◆ Directions ◆
Reproduce the line containing "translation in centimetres" in the listing below, then every later line up to the end, precisely as written.
Start of Data for processing
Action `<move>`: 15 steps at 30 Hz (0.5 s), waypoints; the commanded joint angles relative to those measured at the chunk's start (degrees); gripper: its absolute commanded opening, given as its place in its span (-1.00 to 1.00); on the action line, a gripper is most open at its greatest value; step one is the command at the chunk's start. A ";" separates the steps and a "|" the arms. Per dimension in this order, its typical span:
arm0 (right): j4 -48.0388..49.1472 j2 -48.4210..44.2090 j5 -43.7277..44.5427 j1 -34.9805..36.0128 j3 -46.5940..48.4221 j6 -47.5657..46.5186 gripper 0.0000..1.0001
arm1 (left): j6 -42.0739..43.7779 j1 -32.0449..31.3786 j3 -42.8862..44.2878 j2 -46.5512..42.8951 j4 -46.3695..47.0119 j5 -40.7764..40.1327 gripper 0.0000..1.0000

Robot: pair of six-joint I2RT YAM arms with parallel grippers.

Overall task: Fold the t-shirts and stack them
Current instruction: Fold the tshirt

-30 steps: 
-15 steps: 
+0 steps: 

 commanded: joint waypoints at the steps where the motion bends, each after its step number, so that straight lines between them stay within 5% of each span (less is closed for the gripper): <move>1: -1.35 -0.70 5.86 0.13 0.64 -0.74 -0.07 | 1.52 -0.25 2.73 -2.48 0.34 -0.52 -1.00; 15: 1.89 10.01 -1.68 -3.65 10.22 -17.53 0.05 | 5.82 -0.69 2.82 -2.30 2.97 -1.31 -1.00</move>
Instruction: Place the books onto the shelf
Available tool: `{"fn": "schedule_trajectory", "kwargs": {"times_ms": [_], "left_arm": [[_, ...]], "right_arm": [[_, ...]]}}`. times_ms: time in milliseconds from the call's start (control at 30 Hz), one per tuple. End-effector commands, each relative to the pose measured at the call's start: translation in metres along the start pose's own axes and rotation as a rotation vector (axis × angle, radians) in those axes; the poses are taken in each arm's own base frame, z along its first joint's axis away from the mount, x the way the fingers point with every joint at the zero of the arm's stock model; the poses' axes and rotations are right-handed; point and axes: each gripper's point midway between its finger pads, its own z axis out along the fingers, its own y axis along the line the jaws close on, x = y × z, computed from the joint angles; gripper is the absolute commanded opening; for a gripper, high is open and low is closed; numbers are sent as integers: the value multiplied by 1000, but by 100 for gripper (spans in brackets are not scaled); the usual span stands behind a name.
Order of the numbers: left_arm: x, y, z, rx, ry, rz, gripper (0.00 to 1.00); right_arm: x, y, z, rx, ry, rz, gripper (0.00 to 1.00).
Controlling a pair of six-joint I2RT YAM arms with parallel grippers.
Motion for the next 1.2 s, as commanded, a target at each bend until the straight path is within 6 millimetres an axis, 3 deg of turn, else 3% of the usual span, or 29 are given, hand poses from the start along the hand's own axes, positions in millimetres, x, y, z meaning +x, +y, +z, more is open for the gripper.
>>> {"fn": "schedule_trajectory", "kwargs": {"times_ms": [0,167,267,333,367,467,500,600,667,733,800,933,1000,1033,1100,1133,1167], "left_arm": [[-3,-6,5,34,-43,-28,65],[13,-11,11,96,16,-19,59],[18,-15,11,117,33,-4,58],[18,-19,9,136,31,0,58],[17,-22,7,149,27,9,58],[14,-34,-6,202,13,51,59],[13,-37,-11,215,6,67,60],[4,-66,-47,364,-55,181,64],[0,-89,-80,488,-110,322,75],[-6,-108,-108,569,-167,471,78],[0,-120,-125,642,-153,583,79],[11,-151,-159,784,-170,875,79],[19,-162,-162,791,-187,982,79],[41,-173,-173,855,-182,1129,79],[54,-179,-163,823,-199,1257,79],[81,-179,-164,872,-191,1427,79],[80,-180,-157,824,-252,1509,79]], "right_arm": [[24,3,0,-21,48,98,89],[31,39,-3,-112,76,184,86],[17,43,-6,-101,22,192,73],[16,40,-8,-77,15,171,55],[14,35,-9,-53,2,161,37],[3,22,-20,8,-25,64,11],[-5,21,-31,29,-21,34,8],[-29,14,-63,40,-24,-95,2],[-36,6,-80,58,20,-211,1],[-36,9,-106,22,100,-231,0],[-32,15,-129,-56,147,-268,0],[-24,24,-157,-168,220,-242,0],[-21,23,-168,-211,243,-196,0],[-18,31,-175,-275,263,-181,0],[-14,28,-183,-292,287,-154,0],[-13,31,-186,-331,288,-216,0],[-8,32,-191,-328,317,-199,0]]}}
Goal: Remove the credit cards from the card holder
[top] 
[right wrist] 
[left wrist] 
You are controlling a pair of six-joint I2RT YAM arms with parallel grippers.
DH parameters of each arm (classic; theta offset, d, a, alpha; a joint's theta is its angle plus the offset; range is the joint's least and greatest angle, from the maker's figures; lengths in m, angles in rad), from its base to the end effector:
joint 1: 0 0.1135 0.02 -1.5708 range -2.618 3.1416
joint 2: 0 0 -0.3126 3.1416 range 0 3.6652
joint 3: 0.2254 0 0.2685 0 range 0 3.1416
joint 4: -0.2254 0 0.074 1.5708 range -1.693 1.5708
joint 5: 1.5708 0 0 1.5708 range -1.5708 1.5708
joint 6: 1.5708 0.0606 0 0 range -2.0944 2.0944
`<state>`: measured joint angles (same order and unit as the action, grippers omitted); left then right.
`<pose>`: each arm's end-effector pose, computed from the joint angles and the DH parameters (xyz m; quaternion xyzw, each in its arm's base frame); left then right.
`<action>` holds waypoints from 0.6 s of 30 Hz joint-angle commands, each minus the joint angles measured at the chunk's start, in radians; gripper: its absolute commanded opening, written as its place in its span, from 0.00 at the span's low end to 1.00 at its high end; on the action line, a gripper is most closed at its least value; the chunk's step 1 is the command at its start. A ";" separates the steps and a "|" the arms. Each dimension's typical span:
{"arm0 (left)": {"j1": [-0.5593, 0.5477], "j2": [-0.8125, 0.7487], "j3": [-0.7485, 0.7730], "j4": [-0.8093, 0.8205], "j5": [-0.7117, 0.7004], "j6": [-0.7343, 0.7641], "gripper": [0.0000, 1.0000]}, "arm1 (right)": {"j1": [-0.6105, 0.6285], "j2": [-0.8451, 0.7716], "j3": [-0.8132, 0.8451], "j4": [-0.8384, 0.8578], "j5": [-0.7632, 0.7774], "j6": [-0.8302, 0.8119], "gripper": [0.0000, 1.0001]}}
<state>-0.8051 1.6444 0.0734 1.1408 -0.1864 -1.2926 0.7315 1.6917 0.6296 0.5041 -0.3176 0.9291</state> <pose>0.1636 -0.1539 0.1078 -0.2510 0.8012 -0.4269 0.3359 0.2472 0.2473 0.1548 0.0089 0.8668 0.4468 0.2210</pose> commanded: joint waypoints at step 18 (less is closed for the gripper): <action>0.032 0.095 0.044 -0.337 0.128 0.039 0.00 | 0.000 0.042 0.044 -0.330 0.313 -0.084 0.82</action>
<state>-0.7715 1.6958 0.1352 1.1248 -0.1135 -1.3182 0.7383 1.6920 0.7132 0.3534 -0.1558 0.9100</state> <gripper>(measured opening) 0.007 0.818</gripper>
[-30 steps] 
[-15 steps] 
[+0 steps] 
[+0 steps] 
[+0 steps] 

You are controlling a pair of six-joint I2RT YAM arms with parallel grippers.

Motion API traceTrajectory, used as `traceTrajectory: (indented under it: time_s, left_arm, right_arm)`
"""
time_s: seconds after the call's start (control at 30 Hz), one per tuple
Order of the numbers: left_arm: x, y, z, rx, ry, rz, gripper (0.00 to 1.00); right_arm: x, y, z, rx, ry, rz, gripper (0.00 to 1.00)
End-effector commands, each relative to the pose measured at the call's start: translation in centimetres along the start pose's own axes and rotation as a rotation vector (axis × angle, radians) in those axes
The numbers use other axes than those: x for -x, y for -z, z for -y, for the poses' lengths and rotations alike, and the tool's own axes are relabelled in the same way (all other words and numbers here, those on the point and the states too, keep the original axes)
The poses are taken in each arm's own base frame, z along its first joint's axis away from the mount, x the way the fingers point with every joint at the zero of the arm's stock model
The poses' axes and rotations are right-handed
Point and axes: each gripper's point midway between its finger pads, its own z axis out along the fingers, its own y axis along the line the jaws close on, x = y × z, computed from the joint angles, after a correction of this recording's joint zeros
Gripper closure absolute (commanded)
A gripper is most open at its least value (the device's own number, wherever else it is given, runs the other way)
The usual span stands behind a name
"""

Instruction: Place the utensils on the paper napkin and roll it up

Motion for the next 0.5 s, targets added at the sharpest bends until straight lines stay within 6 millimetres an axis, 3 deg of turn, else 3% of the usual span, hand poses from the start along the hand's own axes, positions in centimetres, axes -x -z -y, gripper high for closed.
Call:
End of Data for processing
◆ Result of the exercise ◆
End-effector commands, each relative to the pose measured at the call's start: translation in centimetres along the start pose's own axes and rotation as a rotation vector (axis × angle, radians) in those axes
The numbers use other axes than those: x for -x, y for -z, z for -y, for the poses' lengths and rotations alike, and the tool's own axes are relabelled in the same way (all other words and numbers here, those on the point and the states too, keep the original axes)
The poses are taken in each arm's own base frame, z along its first joint's axis away from the mount, x the way the fingers point with every joint at the zero of the arm's stock model
The poses' axes and rotations are right-handed
Point and axes: each gripper's point midway between its finger pads, its own z axis out along the fingers, its own y axis along the line the jaws close on, x = y × z, computed from the joint angles, after a correction of this recording's joint zeros
Gripper closure absolute (commanded)
A gripper is most open at its least value (the device's own number, wherever else it is given, runs the other way)
The usual span stands behind a name
"""

Instruction: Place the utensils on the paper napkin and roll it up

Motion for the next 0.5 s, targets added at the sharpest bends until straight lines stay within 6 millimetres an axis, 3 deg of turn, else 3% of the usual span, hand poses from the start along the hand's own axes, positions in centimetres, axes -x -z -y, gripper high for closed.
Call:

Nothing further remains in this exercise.